[ABOUT THIS EXERCISE]
This task calls for copying each line below that contains "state".

[DATASET CONTENT]
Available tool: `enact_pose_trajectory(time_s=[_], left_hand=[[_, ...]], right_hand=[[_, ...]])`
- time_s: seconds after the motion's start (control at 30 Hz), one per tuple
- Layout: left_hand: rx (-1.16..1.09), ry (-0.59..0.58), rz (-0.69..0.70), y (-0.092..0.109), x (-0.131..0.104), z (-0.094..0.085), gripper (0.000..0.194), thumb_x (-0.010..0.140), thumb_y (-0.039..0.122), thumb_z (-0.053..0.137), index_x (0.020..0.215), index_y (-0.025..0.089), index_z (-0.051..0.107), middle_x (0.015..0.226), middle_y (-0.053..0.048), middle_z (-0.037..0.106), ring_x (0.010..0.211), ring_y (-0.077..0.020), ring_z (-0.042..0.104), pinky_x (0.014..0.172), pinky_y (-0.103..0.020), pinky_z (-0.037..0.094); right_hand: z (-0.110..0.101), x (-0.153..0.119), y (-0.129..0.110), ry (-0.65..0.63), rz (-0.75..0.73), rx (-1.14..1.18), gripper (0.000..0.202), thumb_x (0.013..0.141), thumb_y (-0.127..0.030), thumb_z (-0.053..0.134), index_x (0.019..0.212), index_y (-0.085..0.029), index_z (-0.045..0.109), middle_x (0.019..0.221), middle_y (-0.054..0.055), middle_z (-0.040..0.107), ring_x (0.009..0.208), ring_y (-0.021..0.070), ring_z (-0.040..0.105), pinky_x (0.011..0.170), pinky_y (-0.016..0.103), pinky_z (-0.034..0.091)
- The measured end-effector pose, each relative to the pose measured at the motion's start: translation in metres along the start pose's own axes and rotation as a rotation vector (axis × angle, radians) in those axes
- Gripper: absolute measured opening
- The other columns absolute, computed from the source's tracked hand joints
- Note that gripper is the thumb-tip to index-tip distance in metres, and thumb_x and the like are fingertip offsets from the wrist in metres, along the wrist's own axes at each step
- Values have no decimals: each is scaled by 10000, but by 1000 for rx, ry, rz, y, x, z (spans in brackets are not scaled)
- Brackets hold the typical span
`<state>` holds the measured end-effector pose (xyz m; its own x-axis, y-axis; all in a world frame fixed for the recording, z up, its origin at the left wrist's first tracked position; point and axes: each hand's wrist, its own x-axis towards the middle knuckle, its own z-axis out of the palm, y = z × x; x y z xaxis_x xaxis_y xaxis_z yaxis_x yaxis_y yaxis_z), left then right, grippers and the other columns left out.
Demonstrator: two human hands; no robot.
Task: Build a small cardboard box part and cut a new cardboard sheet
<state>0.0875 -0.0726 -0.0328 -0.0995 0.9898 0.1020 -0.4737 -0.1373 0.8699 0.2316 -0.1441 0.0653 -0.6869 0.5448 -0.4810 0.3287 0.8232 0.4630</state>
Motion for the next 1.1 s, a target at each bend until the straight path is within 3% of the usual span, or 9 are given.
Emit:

[RESULT]
`<state>` holds the measured end-effector pose (xyz m; its own x-axis, y-axis; all in a world frame fixed for the recording, z up, its origin at the left wrist's first tracked position; point and axes: each hand's wrist, its own x-axis towards the middle knuckle, its own z-axis out of the palm, y = z × x; x y z xaxis_x xaxis_y xaxis_z yaxis_x yaxis_y yaxis_z), left then right, grippers and the other columns left out.
<state>0.0875 -0.0726 -0.0328 -0.0995 0.9898 0.1020 -0.4737 -0.1373 0.8699 0.2316 -0.1441 0.0653 -0.6869 0.5448 -0.4810 0.3287 0.8232 0.4630</state>

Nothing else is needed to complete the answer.